Russula albidula is a species of fungus in the genus Russula. It is commonly known as the boring white russula or the whitish brittlegill. It produces a fairly small whitish mushroom with a highly acrid taste, which renders it inedible. It is found in the woods of eastern North America.

==Taxonomy==
The species was first described by the American mycologist Charles Horton Peck in 1898. Mycologist David Arora, describing the fruit bodies as "plain, unprepossessing, [and] profoundly forgettable", calls the species the "boring white Russula". Another common name is the "whitish brittlegill".

==Description==
The cap of the fruit body is convex to almost flat, 2.5 to 10 cm broad, with a white surface that becomes yellowish when dry. The cap surface is viscid when moist, and have a cuticle that can be peeled off. The gills are white, equal, sometimes forking next to the stipe, and have an adnate or slightly decurrent attachment to the stem. The stipe is white, smooth, 2.5 to 6 cm long and 0.8 to 2 cm wide. The flesh, which is fragile and white, has a very bitter taste. Specimens found in the field are typically dirty and dingy.

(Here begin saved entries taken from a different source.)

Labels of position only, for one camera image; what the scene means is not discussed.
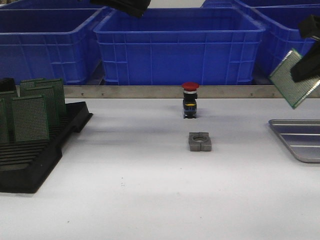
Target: hole
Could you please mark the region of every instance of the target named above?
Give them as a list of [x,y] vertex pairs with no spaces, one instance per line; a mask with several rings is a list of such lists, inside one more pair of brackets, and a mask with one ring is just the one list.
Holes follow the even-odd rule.
[[202,136],[194,136],[192,139],[199,143],[203,143],[206,140],[206,138]]

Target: black pcb rack
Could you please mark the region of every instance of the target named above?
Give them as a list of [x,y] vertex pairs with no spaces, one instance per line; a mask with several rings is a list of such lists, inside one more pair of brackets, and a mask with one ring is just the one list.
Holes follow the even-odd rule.
[[62,157],[62,146],[92,117],[85,102],[66,104],[59,126],[49,128],[49,140],[0,145],[0,192],[35,193]]

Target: white workbench
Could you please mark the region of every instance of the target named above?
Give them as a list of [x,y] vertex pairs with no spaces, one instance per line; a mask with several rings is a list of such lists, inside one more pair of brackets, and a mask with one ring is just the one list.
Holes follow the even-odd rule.
[[[82,99],[68,99],[80,102]],[[271,119],[320,119],[320,99],[86,99],[94,113],[35,194],[0,193],[0,240],[319,240],[320,164]],[[190,152],[209,132],[212,152]]]

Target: red button
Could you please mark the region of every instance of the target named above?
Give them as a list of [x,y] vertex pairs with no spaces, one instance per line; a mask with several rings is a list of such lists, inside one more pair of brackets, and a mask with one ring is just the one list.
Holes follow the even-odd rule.
[[192,92],[192,91],[196,91],[197,88],[199,88],[199,84],[196,82],[189,81],[182,84],[182,87],[184,88],[184,90],[188,92]]

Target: metal clamp block
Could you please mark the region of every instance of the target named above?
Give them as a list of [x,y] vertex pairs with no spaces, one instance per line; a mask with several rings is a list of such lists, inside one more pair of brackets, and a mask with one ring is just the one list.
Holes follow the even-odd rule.
[[191,152],[210,152],[211,139],[208,132],[189,132],[189,146]]

In deposit, the spores are pale yellow. Viewed microscopically, they are roughly spherical, thin-walled, and have dimensions of 6–7.5 by 7.5–10 μm. The surface of the spores is marked by broken reticulations.

===Edibility===
The highly acrid taste of Russula albidula is a deterrent to consumption, although it is not considered poisonous.

===Similar species===
Other Russula species that bear a resemblance to R. albidula include R. albella, R. albida, R. anomala, and R. subalbidula. It may also be confused with white waxycaps (genus Hygrophorus) or Tricholoma species.

==Distribution and ecology==
R.albidula is distributed in eastern North America. Its fruit bodies can be found growing solitary or grouped together on the ground in woods (both mixed and coniferous) or the edges of woods; specimens are often found near oak trees. The species has a penchant for appearing in poor soil like that found on roadsides and along trails.

Adults of the pleasing fungus beetle Tritoma angulata have been recorded from this mushroom, but it does not seem to be a regular food source for them.